Macaristan, NATO askeri ittifakı içinde giderek daha fazla yalnızlaşıyor. Ukrayna’daki savaştan önce bile, Başbakan Viktor Orbán, diğer Avrupa Birliği ülkeleriyle karşılaştırıldığında, mizaca karşı çıktı.
Ancak o zamandan beri en önemli patronunu kaybetti: Polonya.
Orbán, Şubat ayında II. .
“Böylece barış kampından savaş kampına taşındılar. Geriye sadece ikimiz kaldı: Macaristan ve Vatikan” dedi.

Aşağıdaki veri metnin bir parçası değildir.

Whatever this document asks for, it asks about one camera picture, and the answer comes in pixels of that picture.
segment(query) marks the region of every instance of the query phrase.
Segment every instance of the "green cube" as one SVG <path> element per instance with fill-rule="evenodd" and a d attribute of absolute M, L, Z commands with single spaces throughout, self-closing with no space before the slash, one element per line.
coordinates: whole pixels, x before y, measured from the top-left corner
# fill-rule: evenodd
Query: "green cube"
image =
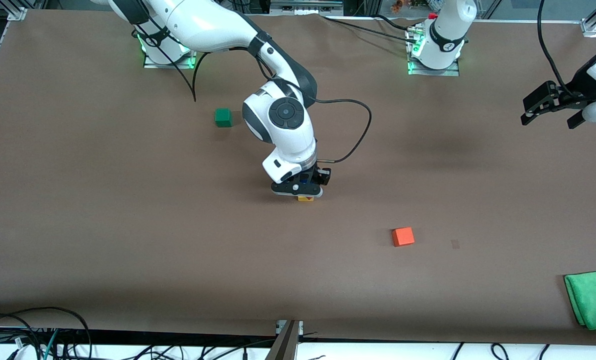
<path fill-rule="evenodd" d="M 231 128 L 234 126 L 232 112 L 226 107 L 219 107 L 216 109 L 213 120 L 216 121 L 216 126 L 219 128 Z"/>

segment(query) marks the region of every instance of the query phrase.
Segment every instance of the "black cable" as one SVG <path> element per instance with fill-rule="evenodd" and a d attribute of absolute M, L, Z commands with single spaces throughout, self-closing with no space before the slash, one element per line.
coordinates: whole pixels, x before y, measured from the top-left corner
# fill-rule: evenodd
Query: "black cable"
<path fill-rule="evenodd" d="M 231 350 L 227 350 L 227 351 L 221 353 L 220 355 L 212 358 L 212 360 L 218 360 L 220 358 L 223 358 L 223 357 L 225 357 L 225 356 L 233 353 L 234 351 L 239 351 L 239 350 L 241 350 L 243 348 L 246 348 L 246 347 L 257 346 L 259 344 L 268 343 L 268 342 L 275 342 L 275 341 L 276 341 L 276 339 L 267 339 L 267 340 L 260 340 L 260 341 L 252 342 L 251 344 L 246 344 L 246 345 L 238 346 L 236 348 L 232 348 Z"/>
<path fill-rule="evenodd" d="M 207 354 L 211 353 L 212 351 L 216 350 L 216 346 L 212 347 L 211 349 L 207 350 L 207 352 L 205 352 L 205 349 L 207 348 L 207 346 L 202 348 L 202 353 L 200 353 L 200 357 L 198 358 L 198 360 L 205 360 L 205 356 L 207 356 Z"/>
<path fill-rule="evenodd" d="M 456 360 L 456 358 L 458 358 L 458 353 L 460 353 L 460 349 L 463 348 L 465 342 L 461 342 L 460 344 L 458 344 L 458 347 L 456 348 L 456 351 L 453 352 L 453 356 L 451 356 L 451 360 Z"/>
<path fill-rule="evenodd" d="M 545 45 L 545 39 L 543 39 L 543 7 L 544 6 L 545 6 L 545 0 L 540 0 L 540 5 L 538 6 L 538 19 L 536 21 L 538 23 L 538 42 L 540 43 L 540 48 L 542 49 L 544 56 L 547 58 L 547 61 L 549 62 L 549 66 L 551 66 L 551 70 L 553 71 L 553 74 L 556 75 L 556 80 L 558 80 L 558 84 L 560 84 L 560 87 L 562 88 L 562 90 L 568 96 L 571 96 L 572 98 L 576 98 L 576 96 L 574 96 L 574 94 L 570 91 L 570 89 L 568 89 L 568 87 L 565 85 L 565 82 L 563 81 L 563 77 L 561 76 L 561 73 L 558 71 L 558 68 L 556 68 L 556 63 L 554 62 L 554 59 L 552 59 L 552 55 L 549 54 L 549 50 L 547 50 L 547 46 Z"/>
<path fill-rule="evenodd" d="M 401 38 L 400 36 L 396 36 L 396 35 L 392 35 L 392 34 L 387 34 L 385 32 L 380 32 L 380 31 L 376 31 L 376 30 L 372 30 L 372 29 L 368 29 L 366 27 L 362 27 L 362 26 L 358 26 L 358 25 L 353 25 L 353 23 L 348 23 L 348 22 L 344 22 L 344 21 L 340 21 L 337 20 L 335 18 L 328 18 L 328 17 L 324 17 L 324 19 L 327 19 L 329 21 L 332 21 L 334 23 L 339 23 L 342 25 L 346 25 L 347 27 L 352 27 L 352 28 L 356 28 L 356 29 L 360 29 L 360 30 L 365 30 L 365 32 L 370 32 L 370 33 L 374 33 L 374 34 L 378 34 L 378 35 L 382 35 L 384 37 L 388 37 L 388 38 L 392 38 L 392 39 L 397 39 L 400 41 L 404 41 L 405 43 L 416 43 L 416 40 L 411 39 L 411 38 Z"/>
<path fill-rule="evenodd" d="M 14 360 L 16 359 L 16 355 L 18 355 L 20 349 L 22 348 L 17 348 L 16 350 L 14 350 L 11 355 L 9 355 L 9 357 L 7 358 L 7 360 Z"/>
<path fill-rule="evenodd" d="M 504 358 L 498 356 L 498 354 L 496 353 L 496 348 L 499 347 L 500 349 L 502 349 L 502 353 L 504 354 Z M 502 346 L 501 344 L 494 342 L 493 344 L 491 344 L 491 355 L 494 356 L 494 358 L 497 358 L 497 360 L 509 360 L 509 355 L 507 354 L 507 351 L 505 349 L 504 346 Z"/>
<path fill-rule="evenodd" d="M 15 320 L 19 321 L 21 324 L 23 324 L 24 327 L 29 330 L 29 335 L 30 335 L 29 340 L 32 342 L 33 347 L 35 348 L 35 357 L 37 358 L 37 360 L 40 360 L 40 353 L 41 353 L 40 342 L 38 341 L 38 337 L 36 336 L 36 333 L 33 331 L 31 326 L 29 326 L 28 322 L 24 321 L 24 319 L 22 319 L 21 317 L 16 316 L 13 312 L 10 314 L 0 312 L 0 319 L 4 319 L 4 318 L 15 319 Z"/>
<path fill-rule="evenodd" d="M 72 317 L 75 317 L 80 322 L 80 324 L 84 328 L 85 333 L 87 335 L 87 340 L 89 342 L 88 358 L 91 360 L 92 351 L 93 351 L 92 335 L 90 334 L 90 328 L 87 325 L 87 321 L 85 321 L 85 319 L 78 312 L 75 312 L 75 311 L 69 310 L 69 309 L 65 309 L 64 307 L 58 307 L 58 306 L 40 306 L 40 307 L 30 307 L 30 308 L 24 309 L 24 310 L 18 310 L 18 311 L 12 312 L 12 314 L 15 315 L 15 314 L 28 313 L 28 312 L 37 312 L 39 310 L 56 310 L 58 312 L 67 313 L 67 314 L 71 315 Z"/>
<path fill-rule="evenodd" d="M 145 29 L 143 29 L 140 25 L 136 25 L 136 27 L 138 27 L 138 29 L 140 29 L 140 31 L 145 34 L 145 36 L 149 36 L 147 35 L 147 32 L 145 31 Z M 174 68 L 176 68 L 176 70 L 178 71 L 178 73 L 180 74 L 180 76 L 182 76 L 184 82 L 186 83 L 186 86 L 188 86 L 189 91 L 191 91 L 191 94 L 193 95 L 193 100 L 196 100 L 196 92 L 194 91 L 194 88 L 191 86 L 191 84 L 189 83 L 189 80 L 187 80 L 187 76 L 184 75 L 184 73 L 180 70 L 180 68 L 178 67 L 178 65 L 172 60 L 172 58 L 167 55 L 167 53 L 165 53 L 160 46 L 158 45 L 150 45 L 149 43 L 151 43 L 151 41 L 145 41 L 145 43 L 148 43 L 147 45 L 151 48 L 156 48 L 158 49 L 163 55 L 164 57 L 167 58 L 167 60 L 174 66 Z"/>
<path fill-rule="evenodd" d="M 203 62 L 203 59 L 211 54 L 211 52 L 205 52 L 200 57 L 198 57 L 198 61 L 193 66 L 193 77 L 191 78 L 191 94 L 193 95 L 193 102 L 196 102 L 196 73 L 198 72 L 198 68 L 200 68 L 200 63 Z"/>
<path fill-rule="evenodd" d="M 234 51 L 234 50 L 245 50 L 246 51 L 247 48 L 237 46 L 237 47 L 229 48 L 228 50 L 229 51 Z M 196 73 L 198 73 L 198 69 L 200 68 L 200 63 L 202 63 L 203 59 L 209 54 L 211 54 L 211 52 L 204 52 L 202 55 L 200 55 L 200 57 L 198 58 L 198 61 L 193 66 L 193 76 L 191 78 L 191 94 L 193 95 L 193 102 L 196 102 Z"/>
<path fill-rule="evenodd" d="M 318 161 L 321 163 L 325 163 L 325 164 L 338 164 L 340 162 L 345 161 L 348 157 L 350 157 L 358 148 L 358 146 L 360 146 L 360 143 L 363 142 L 363 139 L 365 139 L 365 135 L 367 135 L 367 132 L 369 131 L 369 127 L 372 124 L 372 110 L 371 108 L 369 108 L 368 105 L 366 105 L 364 102 L 362 101 L 358 101 L 358 100 L 354 100 L 353 98 L 336 98 L 334 100 L 320 100 L 318 98 L 315 98 L 313 96 L 309 96 L 308 94 L 305 94 L 305 92 L 303 91 L 303 89 L 300 88 L 300 86 L 294 84 L 291 81 L 285 80 L 285 79 L 280 79 L 278 77 L 276 78 L 272 78 L 269 77 L 262 68 L 262 60 L 259 59 L 259 57 L 256 57 L 256 61 L 258 63 L 258 67 L 260 68 L 260 73 L 262 73 L 262 75 L 270 82 L 285 82 L 285 84 L 289 84 L 292 87 L 298 89 L 303 96 L 307 96 L 307 98 L 309 98 L 310 100 L 319 103 L 319 104 L 334 104 L 334 103 L 353 103 L 353 104 L 357 104 L 360 105 L 361 107 L 364 107 L 365 110 L 367 110 L 367 113 L 369 114 L 369 118 L 367 119 L 367 125 L 364 128 L 364 131 L 362 132 L 362 135 L 360 135 L 360 138 L 358 139 L 358 141 L 355 143 L 355 145 L 353 146 L 353 148 L 351 148 L 351 150 L 344 155 L 343 157 L 337 159 L 337 160 L 321 160 L 319 159 Z"/>
<path fill-rule="evenodd" d="M 538 360 L 543 360 L 543 356 L 545 355 L 547 349 L 549 349 L 549 345 L 550 344 L 545 344 L 545 346 L 542 348 L 542 350 L 540 351 L 540 356 L 538 356 Z"/>
<path fill-rule="evenodd" d="M 386 16 L 383 16 L 382 14 L 378 14 L 378 13 L 377 14 L 372 14 L 371 17 L 372 18 L 382 19 L 385 22 L 387 22 L 387 24 L 391 25 L 392 27 L 394 27 L 396 29 L 407 31 L 407 27 L 406 26 L 400 26 L 400 25 L 398 25 L 398 23 L 395 23 L 395 22 L 391 21 L 390 19 L 388 19 Z"/>

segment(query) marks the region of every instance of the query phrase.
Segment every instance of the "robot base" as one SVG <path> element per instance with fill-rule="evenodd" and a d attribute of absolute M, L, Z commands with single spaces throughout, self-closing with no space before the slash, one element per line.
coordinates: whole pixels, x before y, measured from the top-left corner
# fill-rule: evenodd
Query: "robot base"
<path fill-rule="evenodd" d="M 184 54 L 183 57 L 180 57 L 178 61 L 176 61 L 176 65 L 180 70 L 193 69 L 196 66 L 196 61 L 196 51 L 189 51 L 188 53 Z M 176 69 L 172 64 L 155 63 L 146 54 L 144 55 L 142 67 L 145 69 Z"/>
<path fill-rule="evenodd" d="M 407 72 L 409 75 L 430 75 L 430 76 L 458 76 L 460 75 L 458 69 L 458 60 L 454 60 L 448 68 L 442 70 L 436 70 L 424 66 L 419 59 L 416 59 L 412 55 L 414 49 L 423 42 L 425 28 L 423 23 L 417 23 L 416 25 L 410 26 L 405 31 L 406 39 L 414 39 L 417 43 L 407 43 Z"/>

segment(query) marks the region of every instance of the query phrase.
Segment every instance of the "orange cube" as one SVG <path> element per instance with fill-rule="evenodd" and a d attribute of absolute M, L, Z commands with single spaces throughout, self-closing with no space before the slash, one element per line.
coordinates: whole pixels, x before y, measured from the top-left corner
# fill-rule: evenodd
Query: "orange cube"
<path fill-rule="evenodd" d="M 414 240 L 414 232 L 410 227 L 396 228 L 396 230 L 391 232 L 391 237 L 393 238 L 393 246 L 395 247 L 407 246 L 416 242 Z"/>

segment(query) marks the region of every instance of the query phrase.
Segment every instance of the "green towel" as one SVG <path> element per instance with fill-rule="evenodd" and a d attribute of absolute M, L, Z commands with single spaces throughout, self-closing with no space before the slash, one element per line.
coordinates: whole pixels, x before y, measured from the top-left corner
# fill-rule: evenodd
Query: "green towel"
<path fill-rule="evenodd" d="M 566 275 L 565 285 L 578 323 L 596 330 L 596 271 Z"/>

Budapeşte, İsveç’in onaylanmasını ve Finlandiya’nın NATO üyeliğini sürekli olarak ertelemeye çalıştı. Siyasi Sermaye adlı düşünce kuruluşunun CEO’su Péter Krekó’ya göre, bu gecikme ülkeyi her zamankinden daha izole hale getiriyor.
“Macaristan’ın AB fonlarını almamasına rağmen, Macaristan’ı demokratik geri kalmışlıkla sık sık eleştiren iki üye devlet olan Finlandiya ve İsveç’e bir ders verdiği oldukça açık görünüyor.” Macaristan tarafından.”

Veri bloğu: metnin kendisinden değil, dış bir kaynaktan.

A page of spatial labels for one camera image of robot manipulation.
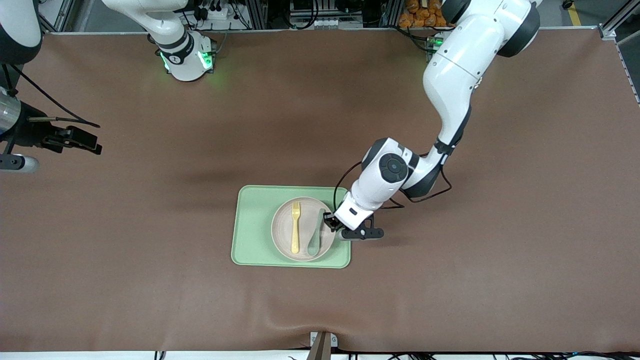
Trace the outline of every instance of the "yellow fork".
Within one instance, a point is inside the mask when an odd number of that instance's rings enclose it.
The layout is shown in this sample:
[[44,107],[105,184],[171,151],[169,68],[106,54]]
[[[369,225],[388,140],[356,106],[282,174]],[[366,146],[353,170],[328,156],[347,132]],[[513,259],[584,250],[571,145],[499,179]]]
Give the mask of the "yellow fork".
[[291,252],[300,252],[300,237],[298,236],[298,219],[300,218],[300,203],[294,201],[291,206],[291,216],[293,217],[293,233],[291,234]]

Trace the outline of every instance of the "plate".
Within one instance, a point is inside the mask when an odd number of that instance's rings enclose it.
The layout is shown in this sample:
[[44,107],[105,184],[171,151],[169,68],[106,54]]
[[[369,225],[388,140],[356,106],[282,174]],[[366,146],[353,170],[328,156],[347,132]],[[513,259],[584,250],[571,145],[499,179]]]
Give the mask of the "plate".
[[[291,234],[293,231],[291,207],[294,201],[300,202],[300,218],[298,219],[300,251],[297,254],[291,252]],[[311,256],[307,252],[311,236],[316,230],[320,209],[323,209],[324,212],[329,212],[327,205],[312,197],[297,197],[285,202],[278,208],[271,222],[271,237],[282,255],[295,261],[312,261],[326,254],[333,244],[335,234],[331,232],[331,229],[325,223],[322,224],[320,229],[320,251],[315,256]]]

Ulusal Kamu Hizmeti Üniversitesi’nde öğretim görevlisi ve Macar Savunma Kuvvetleri eski genelkurmay başkanı Zoltán Szenes, Budapeşte’nin NATO-Ukrayna komitesinin bakanlar düzeyindeki toplantılarını engelleme girişimlerinin başka bir tartışma konusu olabileceğine inanıyor.
“İttifak açısından bakıldığında bu gecikme teknik bir meseledir. Asıl mesele Ukrayna ile durumu nasıl çözebileceğimizdir. Ukraynalılar üzerinde çok fazla baskı var. Şimdi AB gerekliliklerine göre yasaları değiştiriyorlar.
Dolayısıyla önümüzdeki dönemde bu konunun gündeme geleceğini ve belki de NATO ile bu hassas noktanın çözüleceğini düşünüyorum” dedi.
Mevcut durumda, Macaristan parlamentosu İsveç ve Finlandiya’nın NATO’ya katılımını destekleyip desteklememe konusunda Mart ayı sonlarında oylama yapacak. Resmi olarak, hükümet geçen Temmuz ayında sunulan öneriye destek mesajı veriyor.